* **What the exercise asks**:
Take each line of the records below that contains the string "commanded" and copy it.

* **Supplied records**:
####################

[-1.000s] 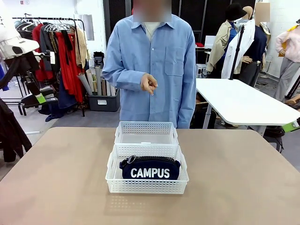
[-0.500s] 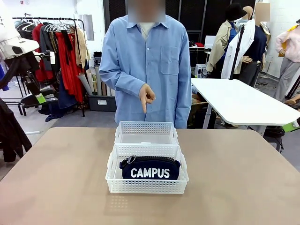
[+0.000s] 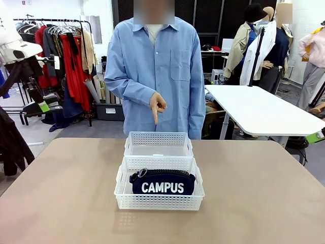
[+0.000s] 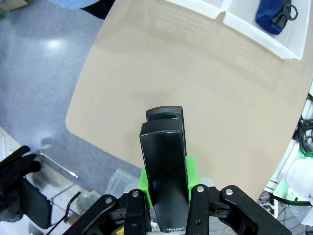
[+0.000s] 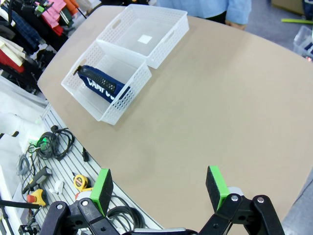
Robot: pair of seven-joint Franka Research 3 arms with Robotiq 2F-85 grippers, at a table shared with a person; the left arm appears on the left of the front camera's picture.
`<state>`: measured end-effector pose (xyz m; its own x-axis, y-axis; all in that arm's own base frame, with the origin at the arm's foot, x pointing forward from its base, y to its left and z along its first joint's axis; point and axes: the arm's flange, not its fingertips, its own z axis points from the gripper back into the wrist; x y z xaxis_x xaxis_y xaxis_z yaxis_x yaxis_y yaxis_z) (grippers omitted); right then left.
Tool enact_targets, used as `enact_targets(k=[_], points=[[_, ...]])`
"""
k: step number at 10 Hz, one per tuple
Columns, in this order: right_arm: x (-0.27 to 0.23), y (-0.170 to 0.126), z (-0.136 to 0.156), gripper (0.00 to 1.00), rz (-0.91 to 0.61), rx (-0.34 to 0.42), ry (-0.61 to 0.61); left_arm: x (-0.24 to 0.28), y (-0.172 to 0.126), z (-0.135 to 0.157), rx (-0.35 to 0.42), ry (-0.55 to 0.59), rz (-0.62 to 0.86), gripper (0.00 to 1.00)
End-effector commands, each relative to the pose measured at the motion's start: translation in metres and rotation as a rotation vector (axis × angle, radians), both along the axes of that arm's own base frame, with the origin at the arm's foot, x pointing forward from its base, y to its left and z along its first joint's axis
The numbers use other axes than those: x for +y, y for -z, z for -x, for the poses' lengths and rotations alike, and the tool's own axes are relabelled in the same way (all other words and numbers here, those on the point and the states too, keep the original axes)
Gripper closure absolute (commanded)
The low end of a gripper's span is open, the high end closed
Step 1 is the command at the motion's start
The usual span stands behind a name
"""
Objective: Distribute items into two baskets.
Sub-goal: Place the picked Stapler into the Organizing basket as instructed by the person.
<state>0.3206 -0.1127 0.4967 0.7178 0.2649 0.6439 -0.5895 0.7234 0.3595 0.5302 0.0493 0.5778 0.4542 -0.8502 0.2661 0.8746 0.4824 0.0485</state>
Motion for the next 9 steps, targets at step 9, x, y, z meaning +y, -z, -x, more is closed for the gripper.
enact_targets(k=[9], points=[[0.000, -0.002, 0.000, 0.00, -0.006, 0.003, 0.002, -0.084, 0.018, -0.039, 0.019, 0.281, -0.024, 1.00]])
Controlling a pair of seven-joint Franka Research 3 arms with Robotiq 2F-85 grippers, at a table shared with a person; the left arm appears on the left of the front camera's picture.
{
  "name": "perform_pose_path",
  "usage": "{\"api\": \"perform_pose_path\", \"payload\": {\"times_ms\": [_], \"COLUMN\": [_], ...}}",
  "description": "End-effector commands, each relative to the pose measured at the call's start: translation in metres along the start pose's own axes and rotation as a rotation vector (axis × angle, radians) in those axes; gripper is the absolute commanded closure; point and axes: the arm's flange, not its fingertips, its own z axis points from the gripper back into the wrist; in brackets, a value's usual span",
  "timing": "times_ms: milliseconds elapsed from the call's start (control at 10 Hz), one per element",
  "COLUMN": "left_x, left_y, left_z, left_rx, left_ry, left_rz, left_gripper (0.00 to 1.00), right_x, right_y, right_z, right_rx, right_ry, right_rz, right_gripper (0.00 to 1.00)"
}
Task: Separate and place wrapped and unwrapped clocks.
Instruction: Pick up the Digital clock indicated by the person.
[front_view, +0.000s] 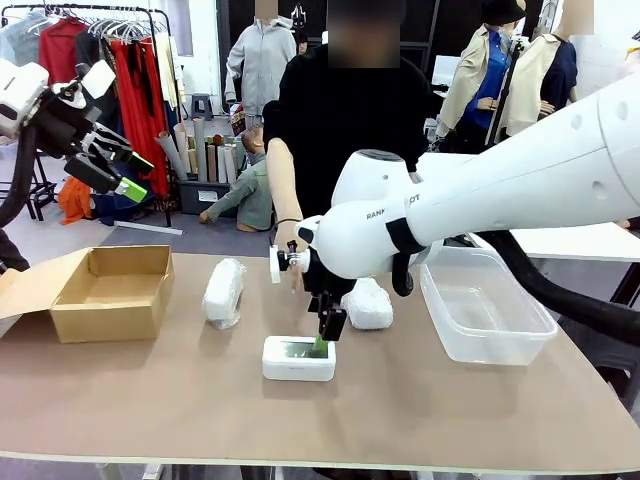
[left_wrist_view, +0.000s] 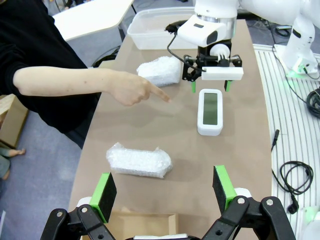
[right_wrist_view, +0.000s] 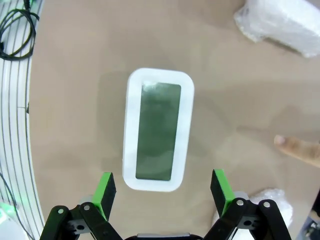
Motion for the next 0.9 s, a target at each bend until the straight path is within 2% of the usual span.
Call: {"api": "perform_pose_path", "payload": {"times_ms": [0,400,800], "left_x": [0.000,0.000,0.000], "left_y": [0.000,0.000,0.000], "left_z": [0.001,0.001,0.001], "left_rx": [-0.004,-0.004,-0.004], "left_ry": [-0.007,-0.007,-0.007], "left_rz": [0.000,0.000,0.000], "left_gripper": [0.00,0.00,0.00], "right_x": [0.010,0.014,0.013], "right_y": [0.000,0.001,0.000], "right_z": [-0.007,-0.032,-0.043], "right_rx": [-0.014,-0.042,-0.018], "right_ry": [0.011,0.026,0.033], "right_rz": [-0.014,-0.058,-0.089], "right_gripper": [0.00,0.00,0.00]}}
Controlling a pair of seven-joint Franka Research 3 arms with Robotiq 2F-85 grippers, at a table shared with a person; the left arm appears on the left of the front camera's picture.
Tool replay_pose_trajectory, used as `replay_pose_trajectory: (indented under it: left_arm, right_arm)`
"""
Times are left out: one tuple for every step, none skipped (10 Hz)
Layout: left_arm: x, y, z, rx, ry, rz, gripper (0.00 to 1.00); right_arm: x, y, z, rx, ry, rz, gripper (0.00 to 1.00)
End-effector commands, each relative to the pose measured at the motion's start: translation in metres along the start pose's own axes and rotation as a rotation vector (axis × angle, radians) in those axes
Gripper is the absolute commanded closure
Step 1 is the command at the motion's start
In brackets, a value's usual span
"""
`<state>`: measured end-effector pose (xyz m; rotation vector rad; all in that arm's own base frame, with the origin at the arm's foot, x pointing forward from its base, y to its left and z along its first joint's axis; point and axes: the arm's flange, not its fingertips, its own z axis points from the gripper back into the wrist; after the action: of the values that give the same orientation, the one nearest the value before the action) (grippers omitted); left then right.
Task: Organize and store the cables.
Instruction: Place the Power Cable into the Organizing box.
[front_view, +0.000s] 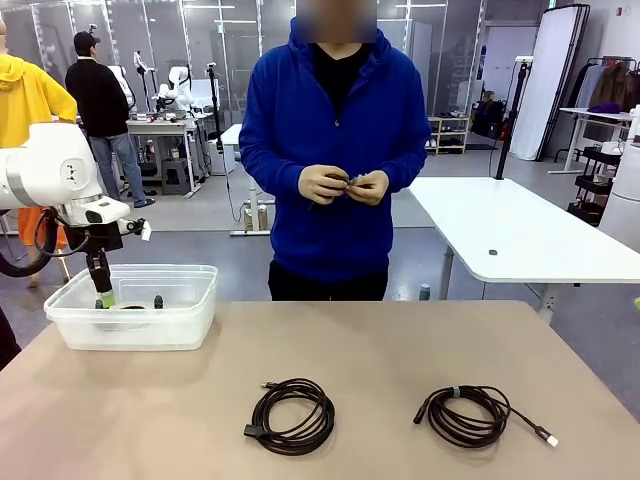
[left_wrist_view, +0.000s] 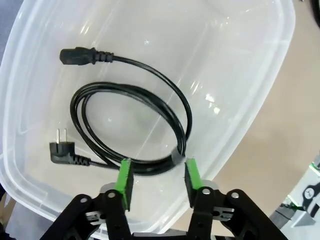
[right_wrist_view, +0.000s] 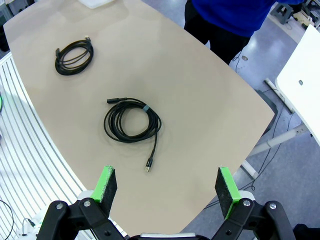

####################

* **Task solution**:
Gripper closure absolute (commanded)
  "description": "End-effector commands, each relative to the pose measured at the call's start: translation in metres along the start pose's own axes and rotation as a rotation vector (axis × angle, radians) in those axes; gripper is the absolute commanded closure; point and axes: the arm's flange, not its fingertips, its own z axis points from the gripper back into the wrist; in brackets, a value's usual span",
Gripper is the absolute commanded closure

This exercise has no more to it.